2. Movie recommendations based on multiple datapoints
In the previous chapter, we used embeddings to make recommendations based on multiple data points.
Let's do the same with the Netflix dataset and Chroma. We'll recommend movies related to other titles that a user has seen. Let's assume a user has seen: Terrifier, which is a horror film, and Strawberry Shortcake: Berry Bitty Adventures, a kid's TV show.
It's an odd combination, but hopefully it will help differentiate the recommendations.
3. Multiple query texts
Similarly to our previous implementation, we'll use the embedded texts of the reference items as queries.
First, we're using collection-dot-get to retrieve both of our reference texts. Notice that we're only extracting and storing the documents from these items in reference_texts.
Since collection-dot-query supports multiple query texts, we can pass our reference_texts directly; we'll ask for three results.
4. Multiple query texts result
With multiple query texts, we still get back a single dictionary. The difference is that we now get back multiple lists inside each entry's list. Looking at documents, for instance, we see a first list that matches our horror movie and a second list that seems to match the children's title.
Even though we asked for 3 results, we're getting 6: three for each query text. Notice how the titles we used in the query were most highly recommended, which makes sense, as they are the most similar to the query.
These could be removed in postprocessing by extracting the documents from the documents key and filtering out documents that are also in the reference_texts.
Another great way of filtering results is by utilizing metadata.
5. Adding metadata
So far, we've only worked with the IDs and documents from the netflix_titles CSV, but additional information, like the type (whether the title is a film or TV show) and release_year is also available. This data could be very useful if, for example, we only wanted to recommend films released recently.

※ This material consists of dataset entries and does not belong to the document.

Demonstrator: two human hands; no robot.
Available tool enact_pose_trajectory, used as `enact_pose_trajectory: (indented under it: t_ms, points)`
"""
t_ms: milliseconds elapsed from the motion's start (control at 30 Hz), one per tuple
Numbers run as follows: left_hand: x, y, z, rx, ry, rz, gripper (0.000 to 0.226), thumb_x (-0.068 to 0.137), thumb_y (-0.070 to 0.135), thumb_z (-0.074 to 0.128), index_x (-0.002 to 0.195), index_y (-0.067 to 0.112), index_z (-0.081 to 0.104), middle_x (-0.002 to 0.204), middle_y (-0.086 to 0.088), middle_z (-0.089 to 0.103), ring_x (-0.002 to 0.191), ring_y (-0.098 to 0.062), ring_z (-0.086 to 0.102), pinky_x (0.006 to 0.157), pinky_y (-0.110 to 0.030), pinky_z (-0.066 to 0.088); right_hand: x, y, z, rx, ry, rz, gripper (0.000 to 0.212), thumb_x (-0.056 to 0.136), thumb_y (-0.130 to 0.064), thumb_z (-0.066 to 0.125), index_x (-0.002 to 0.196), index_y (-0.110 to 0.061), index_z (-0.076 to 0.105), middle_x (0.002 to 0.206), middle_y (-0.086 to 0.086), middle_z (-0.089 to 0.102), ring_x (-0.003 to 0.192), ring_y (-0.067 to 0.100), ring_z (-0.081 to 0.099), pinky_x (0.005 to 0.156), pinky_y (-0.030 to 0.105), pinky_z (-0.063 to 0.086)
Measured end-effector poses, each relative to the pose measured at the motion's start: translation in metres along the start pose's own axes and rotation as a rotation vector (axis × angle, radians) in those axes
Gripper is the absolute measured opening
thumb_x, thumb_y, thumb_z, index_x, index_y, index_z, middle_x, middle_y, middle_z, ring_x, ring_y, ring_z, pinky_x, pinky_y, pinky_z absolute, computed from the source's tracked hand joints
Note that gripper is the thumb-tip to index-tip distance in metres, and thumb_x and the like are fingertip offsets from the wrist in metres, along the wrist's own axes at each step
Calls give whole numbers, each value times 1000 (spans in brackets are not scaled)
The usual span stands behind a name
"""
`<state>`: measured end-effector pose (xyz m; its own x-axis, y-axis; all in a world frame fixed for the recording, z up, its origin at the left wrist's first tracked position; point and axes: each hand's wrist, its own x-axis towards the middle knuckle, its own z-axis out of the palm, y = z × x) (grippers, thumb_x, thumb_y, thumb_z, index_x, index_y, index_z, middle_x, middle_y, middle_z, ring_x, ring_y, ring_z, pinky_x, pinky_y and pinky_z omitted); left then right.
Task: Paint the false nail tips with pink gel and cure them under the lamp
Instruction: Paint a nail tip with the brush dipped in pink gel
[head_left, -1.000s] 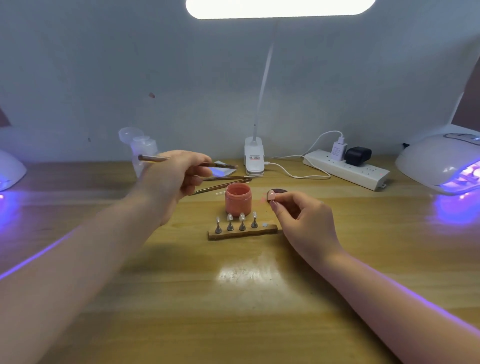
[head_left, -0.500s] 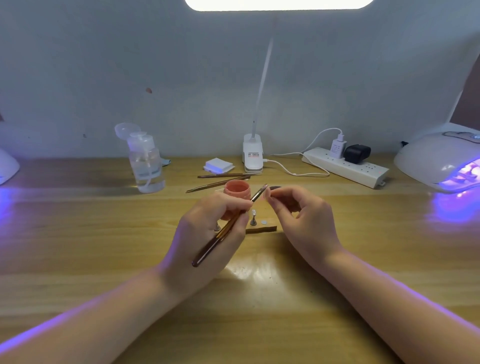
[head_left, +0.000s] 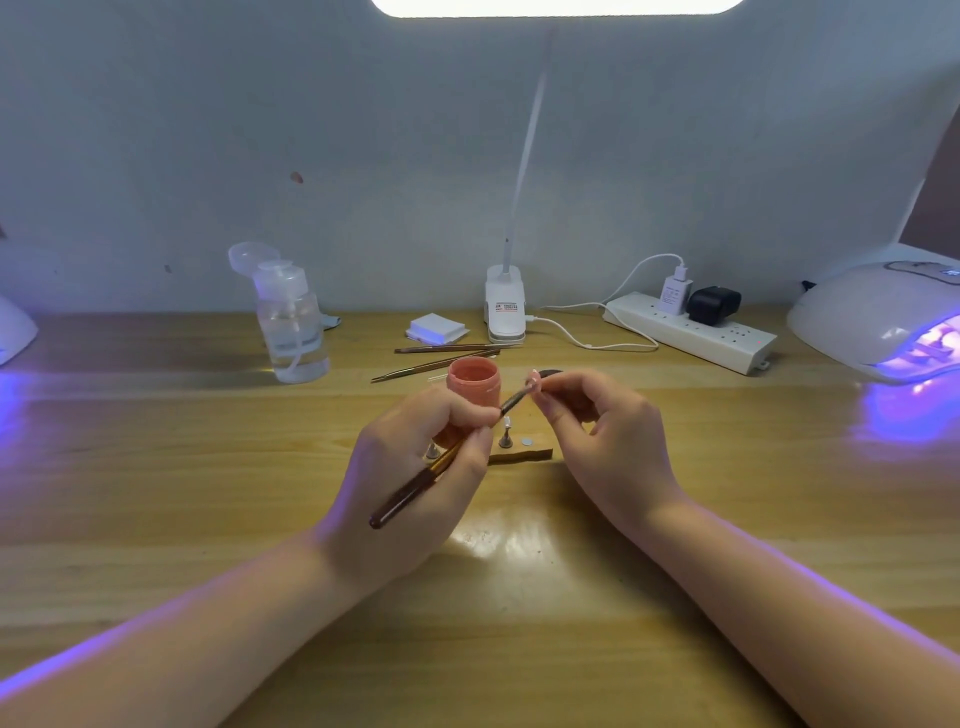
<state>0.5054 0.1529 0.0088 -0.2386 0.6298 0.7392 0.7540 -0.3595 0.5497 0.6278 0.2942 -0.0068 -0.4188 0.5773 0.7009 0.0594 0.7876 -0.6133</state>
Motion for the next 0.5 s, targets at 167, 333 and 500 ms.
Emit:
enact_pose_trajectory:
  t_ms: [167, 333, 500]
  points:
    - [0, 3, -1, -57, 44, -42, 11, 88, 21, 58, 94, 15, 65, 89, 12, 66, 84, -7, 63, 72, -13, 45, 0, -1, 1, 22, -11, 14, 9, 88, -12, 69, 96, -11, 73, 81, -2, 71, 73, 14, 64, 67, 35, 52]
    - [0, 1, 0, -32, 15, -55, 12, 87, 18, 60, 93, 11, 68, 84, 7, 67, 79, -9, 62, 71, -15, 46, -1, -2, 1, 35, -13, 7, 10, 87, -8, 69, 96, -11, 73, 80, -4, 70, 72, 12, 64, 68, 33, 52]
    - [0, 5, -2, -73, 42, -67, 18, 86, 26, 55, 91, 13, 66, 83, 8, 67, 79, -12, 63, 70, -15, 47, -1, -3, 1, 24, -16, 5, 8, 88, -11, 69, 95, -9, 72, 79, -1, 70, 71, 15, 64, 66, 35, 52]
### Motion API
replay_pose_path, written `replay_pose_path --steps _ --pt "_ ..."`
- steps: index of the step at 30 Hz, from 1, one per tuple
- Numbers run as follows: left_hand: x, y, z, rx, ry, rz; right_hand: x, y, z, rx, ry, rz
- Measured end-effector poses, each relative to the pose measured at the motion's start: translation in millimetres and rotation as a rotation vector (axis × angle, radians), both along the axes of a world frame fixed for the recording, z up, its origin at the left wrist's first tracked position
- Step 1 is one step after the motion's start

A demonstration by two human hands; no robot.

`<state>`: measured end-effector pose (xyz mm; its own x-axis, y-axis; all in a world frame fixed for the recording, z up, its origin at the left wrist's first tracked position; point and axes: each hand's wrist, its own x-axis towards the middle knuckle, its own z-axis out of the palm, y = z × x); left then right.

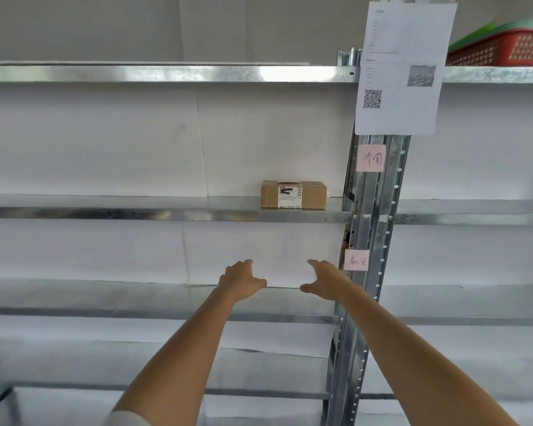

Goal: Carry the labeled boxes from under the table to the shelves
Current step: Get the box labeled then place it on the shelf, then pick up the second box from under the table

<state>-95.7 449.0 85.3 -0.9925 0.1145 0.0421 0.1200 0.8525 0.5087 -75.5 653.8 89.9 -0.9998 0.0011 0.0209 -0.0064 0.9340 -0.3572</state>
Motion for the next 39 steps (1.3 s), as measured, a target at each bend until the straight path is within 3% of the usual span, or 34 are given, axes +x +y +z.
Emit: replay_pose_path --steps 9,17,33,39 --pt "54 -65 -2 0.027 -0.028 0.074 41 -77 -21 -0.018 -0.024 0.079" --pt "81 -136 -7 -0.099 -0.020 0.223 32 -149 -22 -0.056 -0.042 0.138" --pt "100 -394 -13 0.000 -0.077 0.803 -56 -427 -15 -0.025 -0.097 0.703" --pt "143 -495 -15 0.080 -0.048 1.073 -51 -562 -1 -0.081 -0.091 0.961"
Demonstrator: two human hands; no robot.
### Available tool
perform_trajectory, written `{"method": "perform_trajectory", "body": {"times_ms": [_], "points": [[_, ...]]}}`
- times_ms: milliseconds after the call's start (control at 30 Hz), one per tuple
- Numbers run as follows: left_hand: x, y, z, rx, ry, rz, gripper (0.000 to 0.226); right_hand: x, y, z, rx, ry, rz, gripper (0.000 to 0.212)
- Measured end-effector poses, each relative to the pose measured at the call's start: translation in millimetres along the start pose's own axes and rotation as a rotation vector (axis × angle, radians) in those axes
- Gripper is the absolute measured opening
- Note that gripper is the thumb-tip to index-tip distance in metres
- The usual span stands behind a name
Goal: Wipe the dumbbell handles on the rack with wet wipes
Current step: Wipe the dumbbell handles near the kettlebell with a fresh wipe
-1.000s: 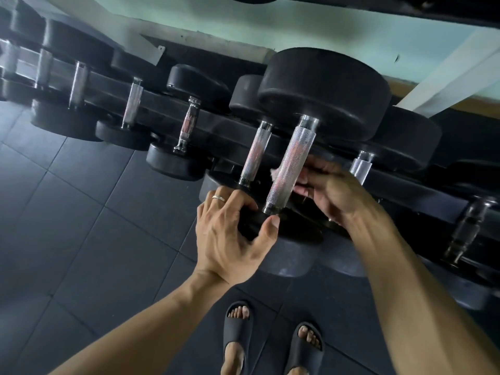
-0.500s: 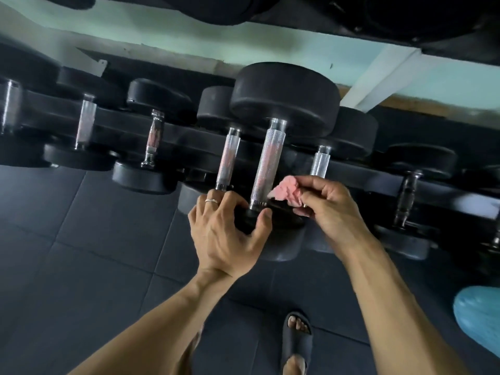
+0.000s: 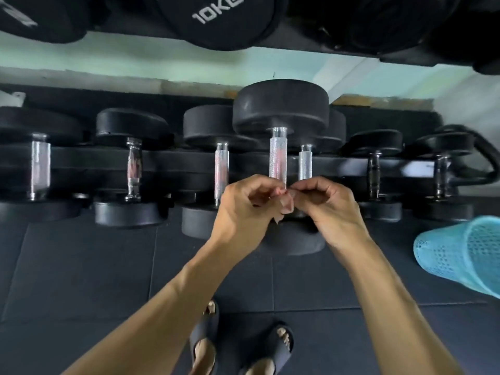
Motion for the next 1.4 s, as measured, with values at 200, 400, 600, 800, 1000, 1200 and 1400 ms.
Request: {"method": "perform_trajectory", "body": {"times_ms": [200, 400, 600, 800, 1000, 1200, 1400], "points": [[-19.6, -40.4, -15.1, 0.273, 0.182, -0.354, 0.013, 39.5, 4.1, 3.6, 0.318, 0.104, -0.007, 0.011], [-19.1, -98.9, 6.0, 0.313, 0.531, -0.452, 0.014, 58.1, -0.8, 3.2, 0.380, 0.115, -0.014, 0.021], [-30.8, -100.9, 11.4, 0.144, 0.461, -0.469, 0.011, 56.1, 2.0, 6.2, 0.377, 0.110, -0.013, 0.031], [-32.3, -91.7, 7.6, 0.102, 0.400, -0.447, 0.009, 56.4, 2.4, 5.1, 0.378, 0.131, -0.012, 0.022], [-19.1, -104.3, 8.8, 0.126, 0.363, -0.503, 0.014, 59.8, 1.5, 5.3, 0.389, 0.115, -0.035, 0.030], [-23.7, -77.6, 3.2, 0.076, 0.231, -0.485, 0.010, 57.8, 1.2, 5.9, 0.385, 0.134, -0.017, 0.022], [-26.4, -92.9, 12.4, 0.173, 0.232, -0.439, 0.018, 59.4, 0.5, 6.4, 0.387, 0.115, -0.020, 0.034]]}}
Point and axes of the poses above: each hand's wrist, its own y-axis away from the middle knuckle, its own z-axis out of the palm, x = y × z, the point moved 1 cm from there along -y, towards the middle knuckle, and after that the axes turned 8 degrees about -y, right-handed, at the moved point
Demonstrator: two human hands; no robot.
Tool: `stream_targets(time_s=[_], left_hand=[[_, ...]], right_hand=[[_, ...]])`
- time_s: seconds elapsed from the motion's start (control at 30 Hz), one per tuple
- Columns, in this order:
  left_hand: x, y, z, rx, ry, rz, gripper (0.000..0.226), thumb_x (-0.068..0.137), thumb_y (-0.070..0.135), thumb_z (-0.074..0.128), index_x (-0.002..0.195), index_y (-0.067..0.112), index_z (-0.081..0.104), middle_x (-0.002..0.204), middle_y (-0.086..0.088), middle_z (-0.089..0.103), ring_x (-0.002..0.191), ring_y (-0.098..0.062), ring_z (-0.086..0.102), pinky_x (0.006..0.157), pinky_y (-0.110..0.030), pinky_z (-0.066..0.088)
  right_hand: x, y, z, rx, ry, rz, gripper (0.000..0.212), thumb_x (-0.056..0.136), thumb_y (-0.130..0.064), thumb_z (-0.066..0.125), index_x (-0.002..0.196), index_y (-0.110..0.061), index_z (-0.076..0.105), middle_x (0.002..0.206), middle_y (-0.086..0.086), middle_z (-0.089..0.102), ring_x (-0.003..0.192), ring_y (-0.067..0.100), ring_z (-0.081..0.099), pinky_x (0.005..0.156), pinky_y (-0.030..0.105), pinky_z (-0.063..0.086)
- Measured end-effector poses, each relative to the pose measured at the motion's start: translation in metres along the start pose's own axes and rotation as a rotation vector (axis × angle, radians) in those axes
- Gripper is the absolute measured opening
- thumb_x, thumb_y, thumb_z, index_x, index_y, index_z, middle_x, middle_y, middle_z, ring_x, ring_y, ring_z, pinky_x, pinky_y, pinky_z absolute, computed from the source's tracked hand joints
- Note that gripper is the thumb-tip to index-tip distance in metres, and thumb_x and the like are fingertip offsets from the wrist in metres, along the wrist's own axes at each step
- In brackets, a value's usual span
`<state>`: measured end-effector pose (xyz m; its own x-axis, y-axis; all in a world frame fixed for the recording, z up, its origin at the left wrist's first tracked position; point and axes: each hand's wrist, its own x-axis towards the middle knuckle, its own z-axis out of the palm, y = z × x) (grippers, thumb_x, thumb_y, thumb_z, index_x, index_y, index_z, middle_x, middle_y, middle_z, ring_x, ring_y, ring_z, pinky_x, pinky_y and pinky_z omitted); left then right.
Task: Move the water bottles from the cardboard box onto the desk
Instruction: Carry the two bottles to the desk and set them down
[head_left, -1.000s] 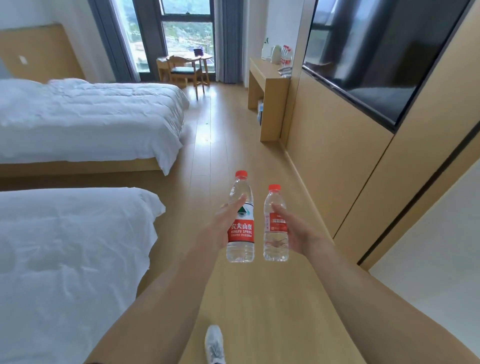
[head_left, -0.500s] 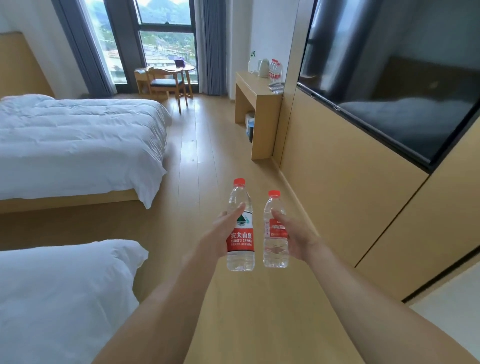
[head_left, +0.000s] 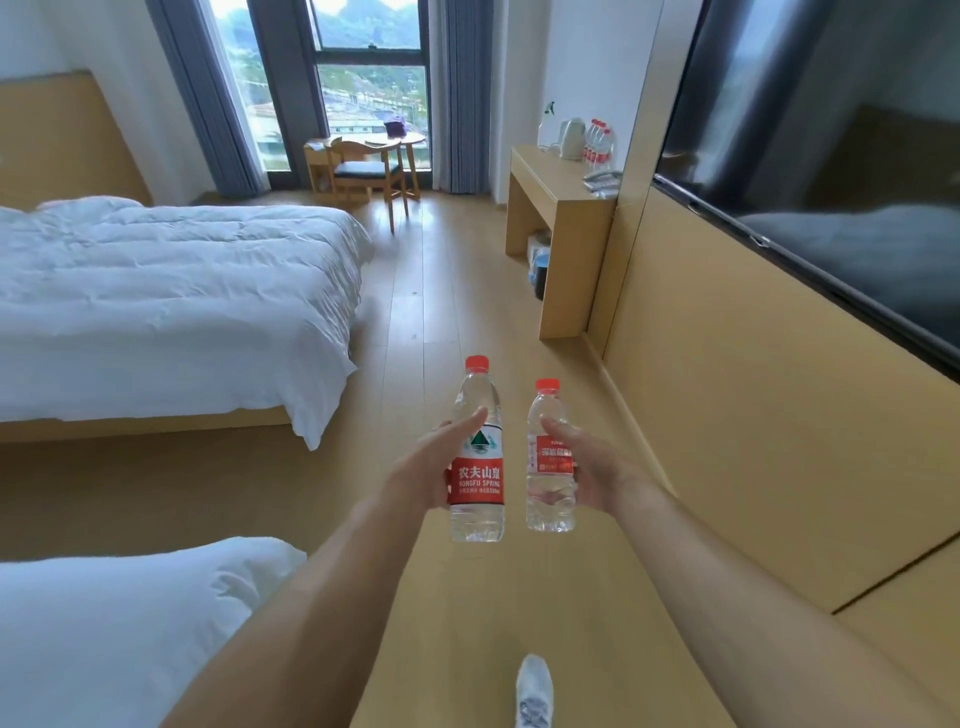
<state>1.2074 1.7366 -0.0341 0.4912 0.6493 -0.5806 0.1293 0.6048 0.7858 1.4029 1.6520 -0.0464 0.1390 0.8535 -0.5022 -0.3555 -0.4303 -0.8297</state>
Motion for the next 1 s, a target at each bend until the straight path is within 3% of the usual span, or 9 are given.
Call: stream_targets(time_s=[0.07,0.17,0.2,0.3,0.4,0.5,0.67,0.8,1.0], left_hand=[[0.024,0.02,-0.005,-0.013,-0.008,0.004,0.062,0.086,0.048,0.074,0.134,0.013,0.053,0.116,-0.017,0.072,0.082,-0.029,0.073,0.07,-0.045,0.062],[0.067,0.055,-0.009,-0.05,-0.01,0.034,0.059,0.091,0.045,0.07,0.137,0.013,0.051,0.126,-0.02,0.068,0.096,-0.033,0.07,0.085,-0.049,0.06],[0.08,0.067,-0.009,-0.068,-0.012,0.041,0.057,0.092,0.044,0.068,0.137,0.013,0.051,0.127,-0.021,0.067,0.1,-0.034,0.068,0.089,-0.05,0.058],[0.12,0.106,-0.008,-0.112,-0.035,0.035,0.053,0.092,0.048,0.064,0.13,0.012,0.055,0.11,-0.017,0.074,0.09,-0.03,0.072,0.083,-0.044,0.06],[0.161,0.142,-0.007,-0.141,-0.027,0.056,0.063,0.084,0.051,0.068,0.131,0.011,0.055,0.118,-0.019,0.07,0.097,-0.033,0.069,0.091,-0.047,0.057],[0.196,0.17,-0.007,-0.171,-0.01,0.038,0.069,0.075,0.055,0.071,0.128,0.012,0.057,0.109,-0.016,0.074,0.091,-0.031,0.072,0.086,-0.047,0.06],[0.254,0.209,-0.019,-0.17,-0.014,0.015,0.069,0.084,0.054,0.068,0.135,0.01,0.054,0.124,-0.02,0.069,0.101,-0.034,0.069,0.098,-0.051,0.054],[0.302,0.241,-0.033,-0.127,0.013,0.011,0.069,0.087,0.052,0.068,0.14,0.011,0.049,0.132,-0.023,0.064,0.104,-0.035,0.068,0.091,-0.051,0.057],[0.392,0.306,-0.065,0.019,0.073,0.008,0.068,0.085,0.056,0.071,0.136,0.016,0.053,0.12,-0.015,0.068,0.108,-0.034,0.067,0.084,-0.053,0.055]], right_hand=[[0.035,-0.018,-0.001,-0.049,0.021,-0.001,0.043,0.09,-0.048,0.07,0.123,-0.02,0.065,0.096,0.006,0.077,0.093,0.028,0.073,0.084,0.054,0.06],[0.089,-0.051,-0.005,-0.114,0.021,0.011,0.042,0.089,-0.049,0.071,0.123,-0.025,0.066,0.11,0.008,0.075,0.11,0.029,0.067,0.097,0.061,0.052],[0.106,-0.064,-0.006,-0.118,0.006,0.025,0.043,0.089,-0.049,0.071,0.124,-0.025,0.065,0.114,0.009,0.074,0.112,0.03,0.066,0.098,0.061,0.051],[0.153,-0.102,-0.011,-0.1,-0.044,0.056,0.046,0.088,-0.049,0.072,0.124,-0.022,0.064,0.117,0.011,0.072,0.114,0.032,0.066,0.098,0.062,0.051],[0.201,-0.139,-0.02,-0.107,-0.091,0.049,0.047,0.089,-0.049,0.071,0.126,-0.022,0.062,0.121,0.014,0.07,0.117,0.035,0.064,0.1,0.062,0.05],[0.24,-0.167,-0.025,-0.108,-0.089,0.084,0.05,0.089,-0.048,0.072,0.128,-0.019,0.061,0.119,0.014,0.069,0.119,0.036,0.062,0.1,0.064,0.049],[0.304,-0.202,-0.031,-0.122,-0.106,0.1,0.051,0.087,-0.048,0.073,0.128,-0.019,0.06,0.124,0.016,0.068,0.115,0.035,0.064,0.094,0.061,0.054],[0.358,-0.226,-0.032,-0.117,-0.101,0.092,0.049,0.088,-0.047,0.073,0.127,-0.02,0.062,0.115,0.013,0.071,0.113,0.035,0.065,0.096,0.063,0.052],[0.451,-0.273,-0.03,-0.109,-0.063,0.07,0.048,0.088,-0.046,0.073,0.128,-0.019,0.063,0.11,0.013,0.071,0.112,0.035,0.064,0.098,0.065,0.05]])
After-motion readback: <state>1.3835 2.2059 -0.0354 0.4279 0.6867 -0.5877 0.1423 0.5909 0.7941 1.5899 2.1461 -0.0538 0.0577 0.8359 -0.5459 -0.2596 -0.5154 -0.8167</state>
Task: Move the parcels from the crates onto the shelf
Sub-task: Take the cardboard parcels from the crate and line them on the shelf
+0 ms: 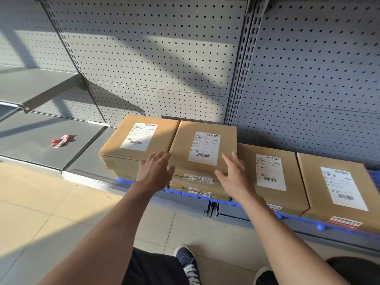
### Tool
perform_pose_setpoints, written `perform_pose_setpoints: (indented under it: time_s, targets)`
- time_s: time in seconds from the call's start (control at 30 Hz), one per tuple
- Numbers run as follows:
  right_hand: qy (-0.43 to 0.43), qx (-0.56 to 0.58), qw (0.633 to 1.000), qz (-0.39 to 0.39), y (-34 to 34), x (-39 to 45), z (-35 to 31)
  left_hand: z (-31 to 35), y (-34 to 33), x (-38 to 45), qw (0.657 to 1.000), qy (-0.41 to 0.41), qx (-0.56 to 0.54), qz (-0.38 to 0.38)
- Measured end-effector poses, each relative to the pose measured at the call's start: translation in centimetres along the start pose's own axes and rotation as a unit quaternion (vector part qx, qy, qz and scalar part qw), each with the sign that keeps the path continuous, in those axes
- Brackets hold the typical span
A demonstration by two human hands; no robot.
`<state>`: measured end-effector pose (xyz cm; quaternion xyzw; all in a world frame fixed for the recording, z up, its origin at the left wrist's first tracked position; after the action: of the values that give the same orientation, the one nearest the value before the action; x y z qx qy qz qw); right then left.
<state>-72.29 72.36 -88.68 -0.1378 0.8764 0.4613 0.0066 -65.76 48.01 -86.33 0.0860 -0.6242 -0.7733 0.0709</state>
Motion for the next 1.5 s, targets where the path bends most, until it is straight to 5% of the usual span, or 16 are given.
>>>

We've edited the code to load the CSV by creating a list to store the metadatas, and populating it with the type and release_year from each row of the file, stored together in a dictionary.
Like before, we also create a list of IDs so we can add the metadatas to the existing items.
6. Adding and querying metadatas
We can update the items with their metadatas using the update method, this time, specifying the metadatas argument.
We can now use metadatas to filter our query. We are going to make the same search as before, but we'll include a where clause to indicate we only want to retrieve items where the "type" metadata is "Movie".
7. Where operators
The where filter we used here is actually a shortcut to mean "equals", which we can define explicitly using another dictionary with the $eq key.
There are a few operators we can use to support different comparisons, including greater, less than, and not equal to.
8. Multiple where filters
Finally, where filters can be combined with logical operators. In our case, we want titles of type movie AND released after a certain year.
To do this, we combine two where filters with an "$and" operator: type equals "movie" AND release_year greater than 2020.
To filter for results that meet at least one condition, we can use $or instead of $and.
9. Results
There we have it: our recommendations now only include movies released after 2020.
10. Let's practice!
And now, it's your turn!